§ What the task requires
Go through the records and give each one again exactly.

§ Excerpts from a dataset
■ ■ ■ ■

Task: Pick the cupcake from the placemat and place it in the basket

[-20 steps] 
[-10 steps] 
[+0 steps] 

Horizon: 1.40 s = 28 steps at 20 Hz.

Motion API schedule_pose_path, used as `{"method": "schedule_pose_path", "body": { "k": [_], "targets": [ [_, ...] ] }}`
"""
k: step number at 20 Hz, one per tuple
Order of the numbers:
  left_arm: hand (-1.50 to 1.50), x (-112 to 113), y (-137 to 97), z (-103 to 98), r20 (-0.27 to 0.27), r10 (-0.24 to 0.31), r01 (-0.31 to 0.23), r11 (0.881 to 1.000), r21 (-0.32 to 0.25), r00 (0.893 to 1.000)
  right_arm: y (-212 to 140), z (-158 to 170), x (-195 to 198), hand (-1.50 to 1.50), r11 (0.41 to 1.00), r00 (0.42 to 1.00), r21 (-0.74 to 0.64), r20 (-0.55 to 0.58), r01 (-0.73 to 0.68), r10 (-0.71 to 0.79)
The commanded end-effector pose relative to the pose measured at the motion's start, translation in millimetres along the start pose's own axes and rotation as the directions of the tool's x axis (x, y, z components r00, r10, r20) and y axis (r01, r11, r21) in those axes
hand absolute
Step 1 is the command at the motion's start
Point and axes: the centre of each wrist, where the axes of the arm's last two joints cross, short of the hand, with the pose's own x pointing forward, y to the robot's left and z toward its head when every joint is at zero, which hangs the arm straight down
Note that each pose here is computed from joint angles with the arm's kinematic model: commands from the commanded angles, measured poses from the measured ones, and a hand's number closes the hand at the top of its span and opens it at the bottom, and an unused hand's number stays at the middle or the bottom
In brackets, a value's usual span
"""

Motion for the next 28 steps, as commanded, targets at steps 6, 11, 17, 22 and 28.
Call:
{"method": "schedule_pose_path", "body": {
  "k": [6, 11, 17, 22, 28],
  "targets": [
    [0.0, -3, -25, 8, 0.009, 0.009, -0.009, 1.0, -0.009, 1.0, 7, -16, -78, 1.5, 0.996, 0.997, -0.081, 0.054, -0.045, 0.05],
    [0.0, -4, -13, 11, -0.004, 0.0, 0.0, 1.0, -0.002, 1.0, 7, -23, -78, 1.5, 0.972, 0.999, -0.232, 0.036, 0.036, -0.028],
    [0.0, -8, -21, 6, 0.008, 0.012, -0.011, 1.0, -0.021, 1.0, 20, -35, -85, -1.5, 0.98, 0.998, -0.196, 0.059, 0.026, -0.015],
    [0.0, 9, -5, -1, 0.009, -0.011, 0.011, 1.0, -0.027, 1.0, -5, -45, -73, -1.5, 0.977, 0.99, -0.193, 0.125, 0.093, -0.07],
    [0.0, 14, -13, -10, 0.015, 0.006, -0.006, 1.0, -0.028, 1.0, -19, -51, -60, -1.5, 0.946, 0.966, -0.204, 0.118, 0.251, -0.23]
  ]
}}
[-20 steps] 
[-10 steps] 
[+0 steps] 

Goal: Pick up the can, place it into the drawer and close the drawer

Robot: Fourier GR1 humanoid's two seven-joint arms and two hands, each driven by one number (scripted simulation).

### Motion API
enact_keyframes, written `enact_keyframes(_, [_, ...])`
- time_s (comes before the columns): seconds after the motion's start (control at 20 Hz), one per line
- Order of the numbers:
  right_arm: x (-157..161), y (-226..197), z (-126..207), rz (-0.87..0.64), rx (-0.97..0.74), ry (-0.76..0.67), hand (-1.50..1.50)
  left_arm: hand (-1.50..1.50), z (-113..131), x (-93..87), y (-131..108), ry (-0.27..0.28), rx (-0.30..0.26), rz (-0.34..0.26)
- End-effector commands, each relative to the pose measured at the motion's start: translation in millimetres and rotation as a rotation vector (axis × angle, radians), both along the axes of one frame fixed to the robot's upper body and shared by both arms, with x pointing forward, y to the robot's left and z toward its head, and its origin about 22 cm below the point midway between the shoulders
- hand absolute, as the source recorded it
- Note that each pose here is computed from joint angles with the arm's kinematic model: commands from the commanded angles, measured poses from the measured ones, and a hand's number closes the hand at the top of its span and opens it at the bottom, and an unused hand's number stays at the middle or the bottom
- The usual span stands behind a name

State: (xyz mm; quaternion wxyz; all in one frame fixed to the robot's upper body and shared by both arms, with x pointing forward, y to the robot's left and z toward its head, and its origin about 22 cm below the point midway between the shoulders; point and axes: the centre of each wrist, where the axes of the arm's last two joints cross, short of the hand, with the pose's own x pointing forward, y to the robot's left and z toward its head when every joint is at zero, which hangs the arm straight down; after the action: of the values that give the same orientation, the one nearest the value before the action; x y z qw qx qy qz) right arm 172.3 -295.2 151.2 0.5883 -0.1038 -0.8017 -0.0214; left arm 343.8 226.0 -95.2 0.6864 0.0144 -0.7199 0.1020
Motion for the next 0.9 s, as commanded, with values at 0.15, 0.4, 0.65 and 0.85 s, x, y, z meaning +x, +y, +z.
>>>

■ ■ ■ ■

§ Finished task
Task: Pick the cupcake from the placemat and place it in the basket

[-20 steps] 
[-10 steps] 
[+0 steps] 

Horizon: 1.40 s = 28 steps at 20 Hz.

Motion API schedule_pose_path, used as `{"method": "schedule_pose_path", "body": { "k": [_], "targets": [ [_, ...] ] }}`
"""
k: step number at 20 Hz, one per tuple
Order of the numbers:
  left_arm: hand (-1.50 to 1.50), x (-112 to 113), y (-137 to 97), z (-103 to 98), r20 (-0.27 to 0.27), r10 (-0.24 to 0.31), r01 (-0.31 to 0.23), r11 (0.881 to 1.000), r21 (-0.32 to 0.25), r00 (0.893 to 1.000)
  right_arm: y (-212 to 140), z (-158 to 170), x (-195 to 198), hand (-1.50 to 1.50), r11 (0.41 to 1.00), r00 (0.42 to 1.00), r21 (-0.74 to 0.64), r20 (-0.55 to 0.58), r01 (-0.73 to 0.68), r10 (-0.71 to 0.79)
The commanded end-effector pose relative to the pose measured at the motion's start, translation in millimetres along the start pose's own axes and rotation as the directions of the tool's x axis (x, y, z components r00, r10, r20) and y axis (r01, r11, r21) in those axes
hand absolute
Step 1 is the command at the motion's start
Point and axes: the centre of each wrist, where the axes of the arm's last two joints cross, short of the hand, with the pose's own x pointing forward, y to the robot's left and z toward its head when every joint is at zero, which hangs the arm straight down
Note that each pose here is computed from joint angles with the arm's kinematic model: commands from the commanded angles, measured poses from the measured ones, and a hand's number closes the hand at the top of its span and opens it at the bottom, and an unused hand's number stays at the middle or the bottom
In brackets, a value's usual span
"""

Motion for the next 28 steps, as commanded, targets at steps 6, 11, 17, 22 and 28.
Call:
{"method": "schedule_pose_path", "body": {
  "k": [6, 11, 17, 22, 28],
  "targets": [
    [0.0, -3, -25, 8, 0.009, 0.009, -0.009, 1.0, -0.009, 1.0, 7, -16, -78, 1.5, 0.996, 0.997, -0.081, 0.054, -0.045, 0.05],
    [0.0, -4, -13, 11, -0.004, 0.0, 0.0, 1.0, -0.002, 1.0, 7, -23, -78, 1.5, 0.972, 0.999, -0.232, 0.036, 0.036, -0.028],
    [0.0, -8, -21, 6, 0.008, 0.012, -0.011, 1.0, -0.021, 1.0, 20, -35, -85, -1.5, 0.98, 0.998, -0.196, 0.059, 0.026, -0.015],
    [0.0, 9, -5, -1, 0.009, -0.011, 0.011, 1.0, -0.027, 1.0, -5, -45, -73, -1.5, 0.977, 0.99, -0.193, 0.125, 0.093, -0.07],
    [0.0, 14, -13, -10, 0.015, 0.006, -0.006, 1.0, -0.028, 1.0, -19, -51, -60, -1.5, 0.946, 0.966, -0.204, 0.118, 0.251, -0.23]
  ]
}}
[-20 steps] 
[-10 steps] 
[+0 steps] 

Goal: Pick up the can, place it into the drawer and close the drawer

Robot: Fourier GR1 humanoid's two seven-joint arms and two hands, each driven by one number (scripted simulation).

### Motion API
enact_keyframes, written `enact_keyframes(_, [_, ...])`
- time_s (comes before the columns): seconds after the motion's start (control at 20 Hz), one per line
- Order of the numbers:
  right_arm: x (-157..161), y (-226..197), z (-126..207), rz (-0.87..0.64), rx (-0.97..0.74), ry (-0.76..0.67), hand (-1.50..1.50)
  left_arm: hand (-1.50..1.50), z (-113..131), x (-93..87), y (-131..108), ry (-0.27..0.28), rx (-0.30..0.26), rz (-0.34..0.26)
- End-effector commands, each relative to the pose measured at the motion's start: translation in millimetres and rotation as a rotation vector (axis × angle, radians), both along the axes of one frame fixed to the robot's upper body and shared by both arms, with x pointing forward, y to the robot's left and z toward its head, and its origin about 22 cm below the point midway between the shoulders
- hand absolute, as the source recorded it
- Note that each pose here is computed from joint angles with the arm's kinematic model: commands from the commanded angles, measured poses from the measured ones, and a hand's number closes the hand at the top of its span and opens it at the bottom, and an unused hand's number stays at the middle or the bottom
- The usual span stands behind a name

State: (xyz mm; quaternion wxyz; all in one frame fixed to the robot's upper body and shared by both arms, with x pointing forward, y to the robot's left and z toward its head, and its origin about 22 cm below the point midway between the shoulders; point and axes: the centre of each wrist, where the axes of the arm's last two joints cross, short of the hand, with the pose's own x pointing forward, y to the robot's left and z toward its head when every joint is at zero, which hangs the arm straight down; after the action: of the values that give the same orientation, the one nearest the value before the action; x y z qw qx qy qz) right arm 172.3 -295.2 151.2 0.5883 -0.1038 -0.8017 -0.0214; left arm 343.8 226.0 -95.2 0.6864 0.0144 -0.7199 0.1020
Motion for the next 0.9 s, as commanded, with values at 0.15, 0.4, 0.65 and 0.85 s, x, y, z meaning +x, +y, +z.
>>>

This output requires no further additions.